If you have difficulty thinking clearly, you need to eliminate the junk information that muddies your mind and reduce the noise around you. According to Ryan Holiday, the foundation of clear thinking is having a maintenance routine to keep your mind still. 

With this in mind, here are some tips on how you can maintain mental clarity. 

Maintain Your Mental Clarity

You must keep your mind clear in order to think deeply. While this may sound like a paradox, he explains that it’s not—it means learning to think right, about the right things, by quieting the incessant “chatter” in your mind and learning to consciously control your thoughts. He describes it as similar to fishing: You must be slow, still, and quiet to catch something. In this case, what you’ll “catch” will be creative insights, ideas, and solutions that otherwise would have been buried beneath the junk.

Quieting Your Monkey Mind

The incessant mental chatter most of us experience is sometimes referred to in Buddhism as the “Monkey Mind” because it’s like a restless monkey swinging constantly from branch to branch (moving from thought to thought). This constant movement renders us unable to concentrate and have mental peace and stillness. 

In The Surrender Experiment, Michael A. Singer describes his years-long quest to quiet this chatter in his mind through meditation. But, as Singer would come to realize, we can’t banish the monkey entirely. We must train it to behave in a tamer way so we can live peacefully with it. This is the primary goal of meditation in Zen Buddhism. 

One practice Holiday recommends for maintaining clear thinking is journaling. A daily journaling practice is the mental equivalent of regularly clearing the cobwebs out of your home. It’s no coincidence that almost every creative or intellectual genius in history kept a journal. Many people journal first thing in the morning, and some write again at the end of each day. Just write down any thoughts that come into your head. Holiday says there’s no right or wrong way to journal, but if you practice some amount of freewriting like this every day, it will clear the jumbled thoughts from your mind, allow you to reflect back on your thoughts later, and make room for flashes of insight to come through. 

The “Morning Pages” Method

Julia Cameron’s 1992 book The Artist’s Way  is an enduring influential work on harnessing the courage and confidence for artistic expression. Cameron says everyone has creative potential but some people have a hard time accessing and expressing it. Through practice, she says, anyone can develop artistic expression. A major foundation of her method is doing a daily practice that she calls “Morning Pages.” This technique is simply the practice of freewriting about 3 pages of stream-of-consciousness thoughts each morning after you wake up. Write any thought that comes to mind. It doesn’t matter what you write—Cameron says it’s like vacuuming the dirt out of the corners of your mind, clearing the way for creative inspiration to come through.

Another practice for maintaining a clean and clear mind is to focus on being in the present. Holiday says we waste too much of our time and mental energy thinking about the past or future.
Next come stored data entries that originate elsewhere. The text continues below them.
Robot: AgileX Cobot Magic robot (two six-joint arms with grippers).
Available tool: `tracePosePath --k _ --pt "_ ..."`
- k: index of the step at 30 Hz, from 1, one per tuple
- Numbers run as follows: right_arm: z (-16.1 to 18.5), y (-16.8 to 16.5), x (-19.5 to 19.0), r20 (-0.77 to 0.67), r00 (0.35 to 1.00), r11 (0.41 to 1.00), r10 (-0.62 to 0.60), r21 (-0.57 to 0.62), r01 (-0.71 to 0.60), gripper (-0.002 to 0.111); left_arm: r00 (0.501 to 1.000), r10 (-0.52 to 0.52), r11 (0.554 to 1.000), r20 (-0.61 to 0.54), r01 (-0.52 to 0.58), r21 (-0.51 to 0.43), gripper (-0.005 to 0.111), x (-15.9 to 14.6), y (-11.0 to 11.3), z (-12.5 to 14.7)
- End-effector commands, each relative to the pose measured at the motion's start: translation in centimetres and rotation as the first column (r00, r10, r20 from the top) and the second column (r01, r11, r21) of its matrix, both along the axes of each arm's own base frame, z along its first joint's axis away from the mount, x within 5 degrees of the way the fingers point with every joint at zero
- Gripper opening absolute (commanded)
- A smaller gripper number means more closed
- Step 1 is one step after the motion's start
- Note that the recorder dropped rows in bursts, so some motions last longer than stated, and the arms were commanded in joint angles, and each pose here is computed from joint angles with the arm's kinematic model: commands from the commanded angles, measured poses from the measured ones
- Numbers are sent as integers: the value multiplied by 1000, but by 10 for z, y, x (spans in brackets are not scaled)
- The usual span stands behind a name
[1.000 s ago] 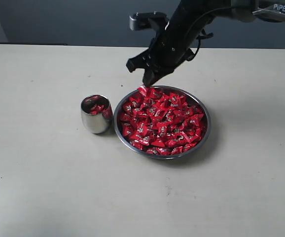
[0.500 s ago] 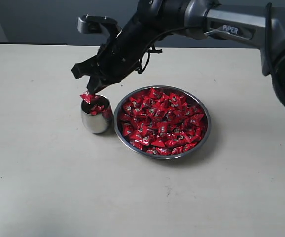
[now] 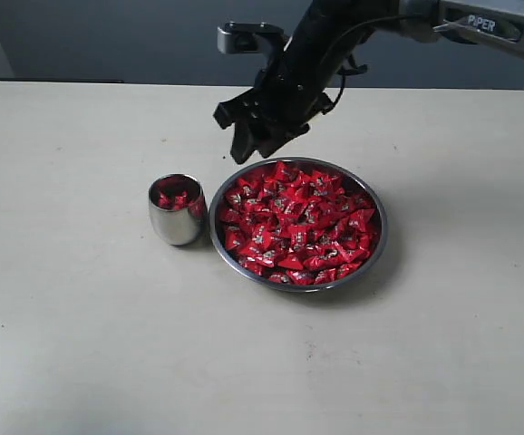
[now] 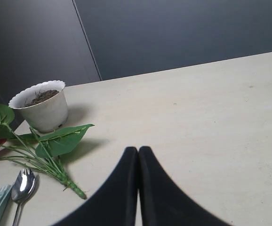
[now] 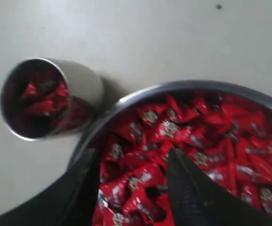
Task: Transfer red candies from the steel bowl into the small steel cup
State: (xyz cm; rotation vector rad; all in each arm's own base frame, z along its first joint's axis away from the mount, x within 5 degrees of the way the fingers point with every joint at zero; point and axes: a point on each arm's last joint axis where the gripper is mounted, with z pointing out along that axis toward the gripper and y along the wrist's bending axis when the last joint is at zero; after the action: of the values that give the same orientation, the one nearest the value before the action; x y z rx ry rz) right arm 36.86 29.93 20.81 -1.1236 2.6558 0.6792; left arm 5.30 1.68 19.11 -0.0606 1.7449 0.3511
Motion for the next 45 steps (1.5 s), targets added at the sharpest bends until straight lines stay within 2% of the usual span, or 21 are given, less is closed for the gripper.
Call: tracePosePath --k 1,9,13,21,28,32,34,35,37,42,45 --pt "-10 -26 3 -40 999 991 -4 -133 -2 45 1000 -5 1000 15 5 4 0 0 0 1" --pt "-38 -37 -14 -171 985 977 3 -210 -40 45 1000 -5 1000 15 5 4 0 0 0 1" --pt "-43 -41 -15 -169 986 967 12 -247 -54 45 1000 -5 1000 15 5 4 0 0 0 1" --pt "-52 -41 -22 -216 976 969 0 -240 -53 45 1000 -5 1000 15 5 4 0 0 0 1" --pt "-62 -43 -22 -200 980 967 -11 -250 -40 45 1000 -5 1000 15 5 4 0 0 0 1" --pt "-82 -42 -22 -240 971 962 -18 -270 -49 45 1000 -5 1000 15 5 4 0 0 0 1" --pt "-86 -42 -19 -222 974 961 -42 -274 -21 39 1000 -5 1000 15 5 4 0 0 0 1" --pt "-86 -42 -18 -211 976 962 -49 -273 -10 20 1000 -5 1000 15 5 4 0 0 0 1" --pt "-78 -41 -18 -192 980 965 -53 -262 1 1 1000 -5 1000 15 5 4 0 0 0 1" --pt "-41 -41 -16 -91 994 979 -56 -200 37 -1 1000 -5 1000 15 5 4 0 0 0 1" --pt "-30 -42 -17 -71 996 982 -55 -186 41 -1 1000 -5 1000 15 5 4 0 0 0 1"
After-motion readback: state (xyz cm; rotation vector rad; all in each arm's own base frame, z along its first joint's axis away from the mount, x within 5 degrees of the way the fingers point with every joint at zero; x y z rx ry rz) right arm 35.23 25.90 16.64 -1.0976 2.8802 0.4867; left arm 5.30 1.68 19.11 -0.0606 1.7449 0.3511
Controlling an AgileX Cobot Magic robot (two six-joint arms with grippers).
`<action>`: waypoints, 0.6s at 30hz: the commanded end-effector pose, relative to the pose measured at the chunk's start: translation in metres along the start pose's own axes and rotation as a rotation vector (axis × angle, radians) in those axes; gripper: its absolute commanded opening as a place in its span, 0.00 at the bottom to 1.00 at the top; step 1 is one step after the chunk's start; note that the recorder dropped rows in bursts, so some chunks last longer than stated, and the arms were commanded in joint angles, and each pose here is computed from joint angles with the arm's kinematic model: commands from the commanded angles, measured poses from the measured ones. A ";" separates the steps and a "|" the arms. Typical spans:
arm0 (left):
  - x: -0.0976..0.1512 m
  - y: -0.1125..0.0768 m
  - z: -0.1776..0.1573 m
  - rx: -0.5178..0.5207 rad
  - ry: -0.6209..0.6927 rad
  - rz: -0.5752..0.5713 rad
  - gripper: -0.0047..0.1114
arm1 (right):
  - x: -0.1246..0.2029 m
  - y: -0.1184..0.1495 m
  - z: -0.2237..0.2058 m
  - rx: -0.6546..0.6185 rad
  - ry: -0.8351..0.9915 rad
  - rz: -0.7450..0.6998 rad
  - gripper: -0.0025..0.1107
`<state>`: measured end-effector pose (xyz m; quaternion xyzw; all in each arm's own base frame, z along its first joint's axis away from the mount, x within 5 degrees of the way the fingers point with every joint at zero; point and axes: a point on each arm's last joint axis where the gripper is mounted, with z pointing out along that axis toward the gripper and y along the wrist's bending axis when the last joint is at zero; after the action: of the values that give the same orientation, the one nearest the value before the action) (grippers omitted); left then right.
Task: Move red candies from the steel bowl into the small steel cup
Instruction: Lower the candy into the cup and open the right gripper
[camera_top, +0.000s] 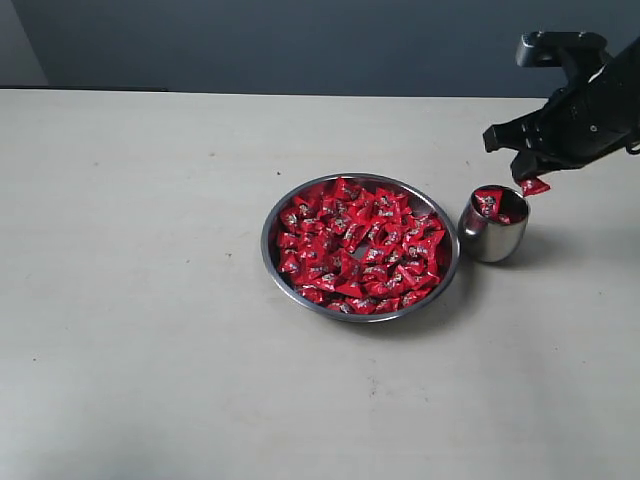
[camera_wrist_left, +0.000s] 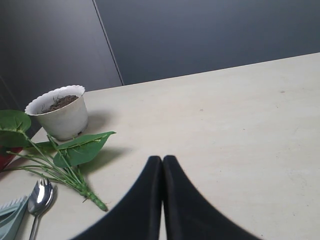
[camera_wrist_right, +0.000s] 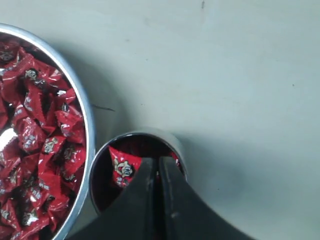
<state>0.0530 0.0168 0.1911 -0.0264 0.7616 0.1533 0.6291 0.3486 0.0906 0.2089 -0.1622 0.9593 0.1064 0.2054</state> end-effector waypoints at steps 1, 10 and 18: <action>-0.001 0.000 0.000 0.001 -0.016 0.001 0.04 | 0.000 -0.002 0.001 -0.003 -0.033 0.035 0.02; -0.001 0.000 0.000 0.001 -0.016 0.001 0.04 | 0.004 -0.004 0.025 -0.033 0.009 0.044 0.02; -0.001 0.000 0.000 0.001 -0.016 0.001 0.04 | 0.006 -0.005 0.030 -0.039 0.029 0.006 0.03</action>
<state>0.0530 0.0168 0.1911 -0.0264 0.7616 0.1533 0.6291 0.3558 0.0947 0.1788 -0.1572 0.9619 0.1247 0.1858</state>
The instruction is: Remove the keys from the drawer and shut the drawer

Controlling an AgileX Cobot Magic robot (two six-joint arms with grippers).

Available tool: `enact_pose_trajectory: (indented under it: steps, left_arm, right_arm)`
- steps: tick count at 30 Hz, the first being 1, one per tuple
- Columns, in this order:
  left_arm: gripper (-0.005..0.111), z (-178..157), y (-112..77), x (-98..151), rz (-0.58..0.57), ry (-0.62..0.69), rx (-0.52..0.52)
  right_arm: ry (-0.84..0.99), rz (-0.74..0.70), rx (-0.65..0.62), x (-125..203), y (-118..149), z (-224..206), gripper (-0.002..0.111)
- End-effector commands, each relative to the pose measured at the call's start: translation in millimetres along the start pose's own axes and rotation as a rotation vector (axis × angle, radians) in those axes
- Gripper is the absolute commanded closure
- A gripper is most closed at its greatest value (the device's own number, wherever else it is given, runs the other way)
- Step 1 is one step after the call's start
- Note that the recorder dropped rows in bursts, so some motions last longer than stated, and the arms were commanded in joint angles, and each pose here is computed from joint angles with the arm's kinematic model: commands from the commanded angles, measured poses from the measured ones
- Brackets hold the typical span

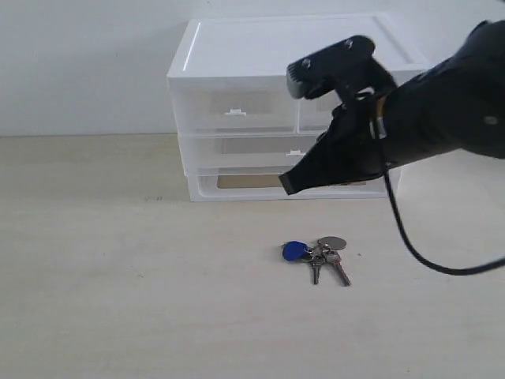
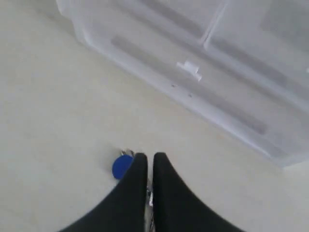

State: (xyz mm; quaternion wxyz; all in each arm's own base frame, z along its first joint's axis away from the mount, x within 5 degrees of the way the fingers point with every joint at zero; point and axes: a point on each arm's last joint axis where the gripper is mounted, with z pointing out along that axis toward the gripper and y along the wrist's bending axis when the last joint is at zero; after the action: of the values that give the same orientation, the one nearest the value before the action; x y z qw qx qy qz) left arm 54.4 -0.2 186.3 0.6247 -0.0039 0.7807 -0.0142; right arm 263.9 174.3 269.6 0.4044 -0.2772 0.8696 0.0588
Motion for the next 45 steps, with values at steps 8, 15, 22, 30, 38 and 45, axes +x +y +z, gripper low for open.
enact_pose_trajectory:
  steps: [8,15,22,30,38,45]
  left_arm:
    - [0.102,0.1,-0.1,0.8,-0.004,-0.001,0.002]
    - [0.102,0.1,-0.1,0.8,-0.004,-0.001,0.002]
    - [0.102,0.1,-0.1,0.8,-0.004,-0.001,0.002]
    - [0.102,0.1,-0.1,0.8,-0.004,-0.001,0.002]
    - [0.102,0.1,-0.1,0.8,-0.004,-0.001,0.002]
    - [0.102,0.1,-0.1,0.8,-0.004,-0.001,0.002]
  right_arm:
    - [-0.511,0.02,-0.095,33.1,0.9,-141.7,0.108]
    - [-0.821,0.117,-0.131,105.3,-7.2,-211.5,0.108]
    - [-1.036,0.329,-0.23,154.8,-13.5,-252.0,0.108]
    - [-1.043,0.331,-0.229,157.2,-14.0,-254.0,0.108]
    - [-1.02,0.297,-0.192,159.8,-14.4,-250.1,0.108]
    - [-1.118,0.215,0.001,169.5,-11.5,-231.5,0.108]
Those do not exist at this moment. Only this moment is real and present. Remind yourself of this every day. One practical step he recommends you can take toward this goal is to not be so concerned with taking photos of everything, but enjoy moments as they are. 

He also points out that engaging in creative endeavors helps keep us in the present. Presence is one thing that characterizes artists, because being creative means being in the “flow” of the moment. So, a regular practice of journaling, focusing on the present moment, and being creative can help keep your mind clear and still.  

(Shortform note: Psychologist Mihaly Csikszentmihalyi says, in his book Flow, that the culture you live in can affect your experience of flow. A culture that places a high value on creativity and personal enrichment is more amenable to achieving a flow state than one that emphasizes productivity and conformity to rigid norms. Additionally, people with attention disorders may have a harder time achieving this state. If your culture or mind are not naturally conducive to the flow state, you may find it easier to achieve via a movement-oriented activity, such as yoga, martial arts, dancing, or even sex.)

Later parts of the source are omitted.